L’anomalia insita nel film di Mazer è la sensazione che si resti costantemente in bilico tra omaggio e (involontaria?) parodia dell’originale, tanto risultano assurde e grottesche certe sequenze (da segnalare una rivisitazione futuristica e fantascientifica del gangster movie che era solito vedere Kevin nei primi due film della serie). Inoltre, a un orecchio attento non saranno passate inosservate delle battute che sottolineano presunte leggerezze di trama dei precedenti Mamma, ho perso l’aereo. La novità fondamentale rispetto all’originale è chiara da subito: i cattivi non ci sono. I coniugi McKenzie lo diventano provvisoriamente, “a fin di bene”. Una messa in scena slapstick comedy per rispondere alla domanda: fin dove ti spingeresti per salvare la tua famiglia? Forse questa era l’unica via possibile per dare nuova vita ai (finti) antagonisti. Anche perché immaginare un qualsiasi tipo di paragone tra i ladri originali (le icone Joe Pesci e Daniel Stern) e i (non) ladri di questa versione (comunque bravi Rob Delaney e Ellie Kemper) sarebbe scorretto e decisamente fuori luogo. L’inserimento nella coppia “criminale” di una figura femminile, madre di famiglia, ha quel profumo di girl power (seppur al contrario) che tanto si respira nelle sale cinematografiche contemporanee, elemento che aiuta il film ad allontanarsi leggermente dal suo inevitabile anacronismo, ovvio anche solo per obblighi di trama.

Altro elemento che spezza col passato è la mancanza di una leadership vera e propria. Il film di Mazer la distribuisce su tutti i presenti, discostandosi dal quasi one man show (anzi, “one boy show”) del 1990, dove gran parte dell’intera posta in gioco era già miracolosamente tenuta in piedi dal solo Macaulay Culkin, prodigio precoce e carismatico.
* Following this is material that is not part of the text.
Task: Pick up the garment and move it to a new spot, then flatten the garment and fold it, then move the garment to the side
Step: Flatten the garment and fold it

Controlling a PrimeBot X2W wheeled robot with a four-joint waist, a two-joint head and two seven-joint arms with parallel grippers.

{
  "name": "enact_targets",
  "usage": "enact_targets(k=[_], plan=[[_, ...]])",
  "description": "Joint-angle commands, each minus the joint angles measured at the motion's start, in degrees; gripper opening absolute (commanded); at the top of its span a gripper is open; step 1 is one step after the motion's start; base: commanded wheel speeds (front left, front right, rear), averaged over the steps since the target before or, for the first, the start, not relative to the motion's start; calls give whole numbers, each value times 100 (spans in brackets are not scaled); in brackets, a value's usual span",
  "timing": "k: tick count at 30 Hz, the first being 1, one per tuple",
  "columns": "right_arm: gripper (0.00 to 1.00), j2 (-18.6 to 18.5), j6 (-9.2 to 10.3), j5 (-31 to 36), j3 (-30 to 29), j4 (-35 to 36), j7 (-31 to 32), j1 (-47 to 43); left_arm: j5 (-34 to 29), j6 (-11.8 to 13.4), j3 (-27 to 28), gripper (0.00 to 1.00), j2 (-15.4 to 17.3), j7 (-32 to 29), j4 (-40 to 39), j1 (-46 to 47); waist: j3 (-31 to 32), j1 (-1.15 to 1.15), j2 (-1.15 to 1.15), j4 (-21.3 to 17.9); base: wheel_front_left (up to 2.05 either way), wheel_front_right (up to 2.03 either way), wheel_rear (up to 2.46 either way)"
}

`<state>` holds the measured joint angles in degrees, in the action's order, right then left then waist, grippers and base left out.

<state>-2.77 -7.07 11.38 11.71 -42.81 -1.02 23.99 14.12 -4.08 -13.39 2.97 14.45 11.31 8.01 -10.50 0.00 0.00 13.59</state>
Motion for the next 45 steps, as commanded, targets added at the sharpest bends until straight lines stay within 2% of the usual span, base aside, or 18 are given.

In questa versione, il “bambino derubato” è Archie Yates (già apprezzato in Jojo Rabbit), che per estetica ed empatia sembra essere quasi un’antitesi di Culkin. Yates trasmette meno malizia e più tenerezza, nonostante l’occhio furbo si affacci spesso dietro le lenti dei suoi occhiali. Se l’intento era quello di dare una rinfrescata ad una storia tipicamente anni Novanta e farla assaporare in chiave attuale ad un pubblico infantile abituato a nuovi contesti sociali, ludici e così via, allora il senso dell’intero progetto può anche essere corretto. Home sweet home alone – Mamma, ho perso l’aereo, in definitiva, risulta fin troppo semplice, esile, ma, allo stesso tempo, piuttosto adeguato ai nostri giorni e giusto per le caratteristiche che un film di questo genere richiede. Ma se l’ombra che si porta dietro è immensa quanto il gioiello originale di Chris Columbus e John Hughes, allora quell’ombra diventa una enorme oscurità che nasconde anche i pochi barlumi di luce di quest’ultima, ennesima (e speriamo ultima) rielaborazione dell’usato (poco) sicuro.